男はズズッと鼻をすすり、着物の袖で涙を拭った。
『 いや、すまねえ。アンタの事情はよく分かった。
先生に紹介して絵を頼みたいところなんだが… 』
ここで男はアゴに手を当て、しばらく思案した。
『 あいにく、いま先生から頼みごとを受けててな。
そいつを片付けないと… 』 男は再び考えこんだ。
そして何か閃いた顔をして、ポン、と手を打った。
『 ああ、いけるかもしれねぇ。これなら俺も
アンタも両方の用事を片付けられるじゃねえか 』
男はほとんど独り言のように会話を進めていく。
そして朗らかな表情でシンディに手を差し出した。
『 申し遅れた。俺は先生の弟子の北渓と申す 』
シンディは彼の握手を躊躇して、僕の方を見た。
臭いを気にしてる場合か。行け、と僕は合図した。
彼女は目を閉じ、スッーと深く息を吸ってから
せーの!という勢いで彼からの握手に応えた。
『 ホッケーさんね。私はシンディです。よろしく 』
シンディが最高の営業スマイルで微笑みかけると
彼は顔を赤くして、逆の手で頭をボリボリかいた。
その髪からフケが舞っている。

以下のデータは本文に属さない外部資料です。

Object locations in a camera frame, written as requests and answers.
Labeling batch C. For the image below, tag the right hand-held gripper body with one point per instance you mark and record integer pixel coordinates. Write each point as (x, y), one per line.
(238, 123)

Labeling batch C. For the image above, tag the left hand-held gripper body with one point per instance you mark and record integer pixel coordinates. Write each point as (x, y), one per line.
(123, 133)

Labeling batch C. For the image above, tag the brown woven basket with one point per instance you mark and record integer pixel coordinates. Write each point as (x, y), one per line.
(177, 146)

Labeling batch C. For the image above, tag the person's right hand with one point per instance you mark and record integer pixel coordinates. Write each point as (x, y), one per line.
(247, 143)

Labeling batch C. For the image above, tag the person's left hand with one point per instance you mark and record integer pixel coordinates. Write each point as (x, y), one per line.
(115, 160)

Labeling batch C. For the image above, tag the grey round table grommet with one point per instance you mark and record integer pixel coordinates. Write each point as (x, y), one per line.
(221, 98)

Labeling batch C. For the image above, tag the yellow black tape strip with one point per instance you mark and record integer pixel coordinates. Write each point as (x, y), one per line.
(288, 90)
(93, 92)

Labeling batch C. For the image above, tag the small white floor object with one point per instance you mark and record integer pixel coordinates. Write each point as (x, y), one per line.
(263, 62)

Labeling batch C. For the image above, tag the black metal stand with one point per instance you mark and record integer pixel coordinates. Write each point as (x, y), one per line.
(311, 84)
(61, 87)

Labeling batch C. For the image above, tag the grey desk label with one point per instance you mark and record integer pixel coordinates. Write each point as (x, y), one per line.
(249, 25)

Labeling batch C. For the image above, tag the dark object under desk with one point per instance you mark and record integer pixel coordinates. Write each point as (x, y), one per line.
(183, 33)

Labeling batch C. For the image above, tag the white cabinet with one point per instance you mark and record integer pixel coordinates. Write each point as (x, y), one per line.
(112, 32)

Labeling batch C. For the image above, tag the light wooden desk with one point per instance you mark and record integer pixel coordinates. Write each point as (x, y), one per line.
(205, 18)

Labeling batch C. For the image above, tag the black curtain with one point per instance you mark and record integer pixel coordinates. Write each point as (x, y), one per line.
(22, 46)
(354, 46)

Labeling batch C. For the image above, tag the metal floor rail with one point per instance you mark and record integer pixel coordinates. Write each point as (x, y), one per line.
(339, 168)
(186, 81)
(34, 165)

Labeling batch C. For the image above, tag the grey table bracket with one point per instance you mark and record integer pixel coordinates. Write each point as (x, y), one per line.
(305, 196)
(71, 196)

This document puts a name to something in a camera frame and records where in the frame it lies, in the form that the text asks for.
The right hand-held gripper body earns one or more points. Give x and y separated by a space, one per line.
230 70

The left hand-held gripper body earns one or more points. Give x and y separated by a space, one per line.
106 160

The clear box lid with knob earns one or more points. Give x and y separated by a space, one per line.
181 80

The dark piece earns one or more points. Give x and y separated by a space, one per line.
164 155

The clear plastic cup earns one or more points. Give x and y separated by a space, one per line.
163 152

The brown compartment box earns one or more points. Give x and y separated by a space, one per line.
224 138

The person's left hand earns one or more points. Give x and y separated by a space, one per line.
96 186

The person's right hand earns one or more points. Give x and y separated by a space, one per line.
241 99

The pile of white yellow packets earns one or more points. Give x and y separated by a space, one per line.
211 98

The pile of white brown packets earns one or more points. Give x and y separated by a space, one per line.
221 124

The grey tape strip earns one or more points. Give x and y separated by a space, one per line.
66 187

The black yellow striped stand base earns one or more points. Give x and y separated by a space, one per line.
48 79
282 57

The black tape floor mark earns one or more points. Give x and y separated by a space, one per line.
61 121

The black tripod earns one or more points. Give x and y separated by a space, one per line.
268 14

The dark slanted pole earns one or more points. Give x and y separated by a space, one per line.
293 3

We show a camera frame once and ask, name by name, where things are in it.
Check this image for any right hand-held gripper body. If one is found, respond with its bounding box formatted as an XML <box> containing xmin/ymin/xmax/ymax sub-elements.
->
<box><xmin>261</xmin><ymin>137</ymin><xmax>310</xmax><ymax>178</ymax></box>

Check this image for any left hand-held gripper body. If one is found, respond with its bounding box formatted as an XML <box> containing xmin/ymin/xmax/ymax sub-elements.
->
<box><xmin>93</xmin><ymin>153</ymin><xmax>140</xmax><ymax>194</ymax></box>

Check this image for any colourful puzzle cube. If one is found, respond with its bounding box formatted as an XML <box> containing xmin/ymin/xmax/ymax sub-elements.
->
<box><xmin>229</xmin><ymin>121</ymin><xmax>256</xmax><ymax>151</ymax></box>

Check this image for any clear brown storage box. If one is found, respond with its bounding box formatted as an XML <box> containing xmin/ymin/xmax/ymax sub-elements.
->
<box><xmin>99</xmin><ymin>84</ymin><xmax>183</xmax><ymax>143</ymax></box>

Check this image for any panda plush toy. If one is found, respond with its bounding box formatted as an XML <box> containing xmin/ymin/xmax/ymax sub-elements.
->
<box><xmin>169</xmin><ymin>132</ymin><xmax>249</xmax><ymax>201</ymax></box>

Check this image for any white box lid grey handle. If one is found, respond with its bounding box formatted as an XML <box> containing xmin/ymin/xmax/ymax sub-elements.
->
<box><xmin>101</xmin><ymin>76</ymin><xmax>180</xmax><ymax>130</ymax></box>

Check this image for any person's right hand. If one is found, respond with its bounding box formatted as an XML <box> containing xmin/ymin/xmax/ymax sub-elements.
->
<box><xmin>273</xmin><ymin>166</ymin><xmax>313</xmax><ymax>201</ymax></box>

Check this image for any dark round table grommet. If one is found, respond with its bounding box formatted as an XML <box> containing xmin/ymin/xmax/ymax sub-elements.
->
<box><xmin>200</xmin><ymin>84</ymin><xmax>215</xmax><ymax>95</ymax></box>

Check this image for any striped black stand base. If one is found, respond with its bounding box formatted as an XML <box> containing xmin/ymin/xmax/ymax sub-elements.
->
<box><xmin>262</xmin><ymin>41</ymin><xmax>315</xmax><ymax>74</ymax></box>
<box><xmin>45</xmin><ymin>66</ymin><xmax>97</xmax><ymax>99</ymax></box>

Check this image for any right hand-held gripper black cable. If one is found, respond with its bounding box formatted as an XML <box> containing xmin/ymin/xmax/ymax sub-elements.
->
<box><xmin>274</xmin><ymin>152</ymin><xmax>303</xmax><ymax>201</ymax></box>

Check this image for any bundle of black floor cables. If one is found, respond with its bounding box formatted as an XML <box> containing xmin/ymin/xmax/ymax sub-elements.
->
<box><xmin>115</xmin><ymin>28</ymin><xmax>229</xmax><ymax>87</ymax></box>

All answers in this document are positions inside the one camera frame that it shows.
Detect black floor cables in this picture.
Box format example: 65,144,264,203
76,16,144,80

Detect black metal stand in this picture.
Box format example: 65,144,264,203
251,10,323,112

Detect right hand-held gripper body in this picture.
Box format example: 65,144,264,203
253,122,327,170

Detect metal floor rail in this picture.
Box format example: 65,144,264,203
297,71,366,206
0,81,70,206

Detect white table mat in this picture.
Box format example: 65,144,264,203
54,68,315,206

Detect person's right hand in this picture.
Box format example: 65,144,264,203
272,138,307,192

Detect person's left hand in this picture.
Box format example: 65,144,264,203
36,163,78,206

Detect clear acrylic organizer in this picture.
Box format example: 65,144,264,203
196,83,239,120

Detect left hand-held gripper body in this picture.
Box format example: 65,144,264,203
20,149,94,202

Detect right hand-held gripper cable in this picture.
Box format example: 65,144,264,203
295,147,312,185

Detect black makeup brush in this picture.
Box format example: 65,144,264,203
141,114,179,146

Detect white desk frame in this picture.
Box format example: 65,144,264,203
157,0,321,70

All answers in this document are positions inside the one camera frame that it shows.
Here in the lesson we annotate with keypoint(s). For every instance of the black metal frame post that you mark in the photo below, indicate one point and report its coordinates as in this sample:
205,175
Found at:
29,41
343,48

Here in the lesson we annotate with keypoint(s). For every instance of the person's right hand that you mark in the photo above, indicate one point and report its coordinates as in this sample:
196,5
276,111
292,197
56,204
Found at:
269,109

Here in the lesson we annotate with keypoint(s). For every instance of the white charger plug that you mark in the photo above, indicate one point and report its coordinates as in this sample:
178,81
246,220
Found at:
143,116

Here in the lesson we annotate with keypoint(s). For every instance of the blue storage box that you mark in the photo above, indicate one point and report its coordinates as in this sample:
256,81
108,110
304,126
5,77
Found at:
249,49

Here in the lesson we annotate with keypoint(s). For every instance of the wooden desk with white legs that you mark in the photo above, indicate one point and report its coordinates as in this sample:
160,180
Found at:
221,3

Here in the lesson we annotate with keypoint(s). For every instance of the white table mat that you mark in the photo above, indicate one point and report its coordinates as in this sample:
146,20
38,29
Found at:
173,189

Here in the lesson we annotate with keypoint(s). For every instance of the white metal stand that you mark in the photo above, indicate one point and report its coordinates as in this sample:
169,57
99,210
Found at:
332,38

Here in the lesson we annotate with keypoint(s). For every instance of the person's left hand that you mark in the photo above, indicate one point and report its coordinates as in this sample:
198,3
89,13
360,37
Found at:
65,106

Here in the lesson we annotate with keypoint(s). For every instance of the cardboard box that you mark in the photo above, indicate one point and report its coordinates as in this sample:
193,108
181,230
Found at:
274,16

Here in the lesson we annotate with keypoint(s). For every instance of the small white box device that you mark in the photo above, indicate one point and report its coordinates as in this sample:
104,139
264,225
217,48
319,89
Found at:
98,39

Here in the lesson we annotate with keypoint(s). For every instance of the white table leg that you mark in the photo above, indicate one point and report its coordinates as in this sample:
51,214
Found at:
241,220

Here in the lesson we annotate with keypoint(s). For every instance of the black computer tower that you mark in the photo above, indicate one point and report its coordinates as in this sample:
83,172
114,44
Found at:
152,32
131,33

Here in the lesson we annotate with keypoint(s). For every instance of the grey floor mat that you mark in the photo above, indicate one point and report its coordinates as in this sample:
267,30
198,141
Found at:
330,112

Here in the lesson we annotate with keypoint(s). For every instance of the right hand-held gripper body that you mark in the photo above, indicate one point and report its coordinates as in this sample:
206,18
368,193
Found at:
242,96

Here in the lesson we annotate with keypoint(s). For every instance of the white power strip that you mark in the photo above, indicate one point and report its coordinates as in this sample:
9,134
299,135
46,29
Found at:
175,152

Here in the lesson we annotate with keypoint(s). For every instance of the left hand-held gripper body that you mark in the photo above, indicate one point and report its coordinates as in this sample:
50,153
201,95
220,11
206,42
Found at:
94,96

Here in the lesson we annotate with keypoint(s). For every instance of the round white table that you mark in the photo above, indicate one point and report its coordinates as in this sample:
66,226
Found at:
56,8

シンディ、耐えろ。
彼女は笑顔を崩さず、握手を離す瞬間を待った。
『 しんでぇいさんか、やはりアンタ異国の人か。
ま、大丈夫だ。とりあえず俺に任しときな!』
北渓は手を離すと、自信満々に拳で胸を打った。
シンディは彼から見えないよう、握手してた手を
自分のデニムジーンズの後ろ側で拭いている。
『 そうと決まれば善は急げだ!こっちにきな!』
北渓はそう言って、僕らを北斎の家に案内した。